What the task requires:
An exact copy of the data is required. No picture may appear in it.

Exercise data:
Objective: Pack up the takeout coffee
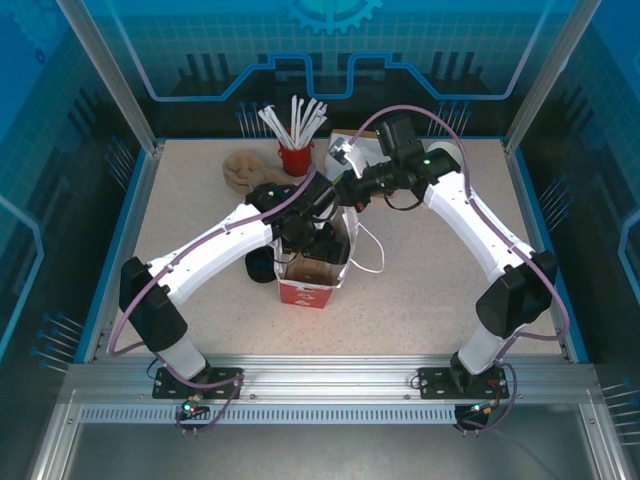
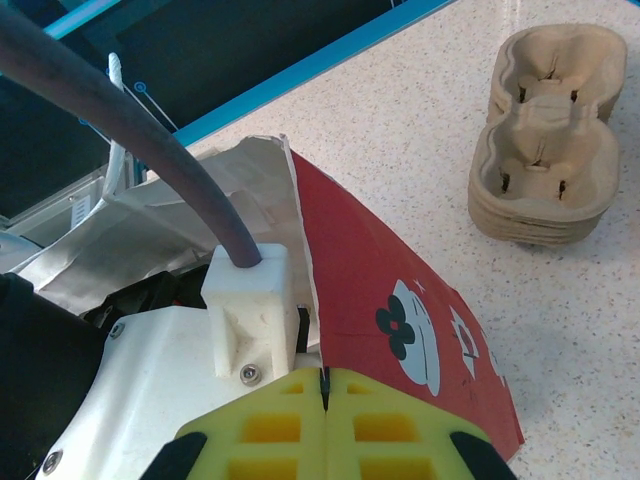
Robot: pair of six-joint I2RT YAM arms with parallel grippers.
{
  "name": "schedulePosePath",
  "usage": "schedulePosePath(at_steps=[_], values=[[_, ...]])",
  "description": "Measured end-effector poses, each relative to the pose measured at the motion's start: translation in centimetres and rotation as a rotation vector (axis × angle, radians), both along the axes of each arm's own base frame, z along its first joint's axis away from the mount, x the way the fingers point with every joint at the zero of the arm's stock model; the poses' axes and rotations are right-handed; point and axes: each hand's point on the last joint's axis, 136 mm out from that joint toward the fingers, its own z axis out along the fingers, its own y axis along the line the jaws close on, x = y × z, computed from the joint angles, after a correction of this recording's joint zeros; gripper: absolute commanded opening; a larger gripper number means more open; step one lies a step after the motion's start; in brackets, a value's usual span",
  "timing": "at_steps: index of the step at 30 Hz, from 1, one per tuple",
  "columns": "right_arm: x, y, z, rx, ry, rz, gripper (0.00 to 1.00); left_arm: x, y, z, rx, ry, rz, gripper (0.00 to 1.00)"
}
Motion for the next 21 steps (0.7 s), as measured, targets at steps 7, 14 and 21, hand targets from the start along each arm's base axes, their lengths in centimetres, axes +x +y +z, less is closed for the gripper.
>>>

Answer to this task:
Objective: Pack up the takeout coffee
Robot: pair of six-joint I2RT YAM arms with parallel grippers.
{
  "name": "schedulePosePath",
  "usage": "schedulePosePath(at_steps=[_], values=[[_, ...]])",
  "description": "Measured end-effector poses, each relative to the pose measured at the motion's start: translation in centimetres and rotation as a rotation vector (axis × angle, radians), both along the axes of each arm's own base frame, z along its first joint's axis away from the mount, x the way the fingers point with every joint at the zero of the arm's stock model; the poses' axes and rotations are right-handed; point and axes: each hand's point on the last joint's axis, 136 mm out from that joint toward the fingers, its own z axis out along the fingers, its own y axis along the line the jaws close on, x = y × z, computed from the joint angles, after a correction of this recording's joint zeros; gripper: absolute commanded opening; a larger gripper number means more open; step one lies a step after the motion's start; in brackets, a value's usual span",
  "timing": "at_steps: index of the step at 30 Hz, from 1, one per tuple",
  "columns": "right_arm: x, y, z, rx, ry, rz, gripper (0.00 to 1.00); left_arm: x, y, z, rx, ry, rz, gripper (0.00 to 1.00)"
}
Motion for the next 21 steps (0.7 s), as measured, targets at steps 7, 14 and 21, hand targets from the start along each arm's base axes, their lengths in centimetres, axes +x +y +z, less is closed for the gripper.
>>>

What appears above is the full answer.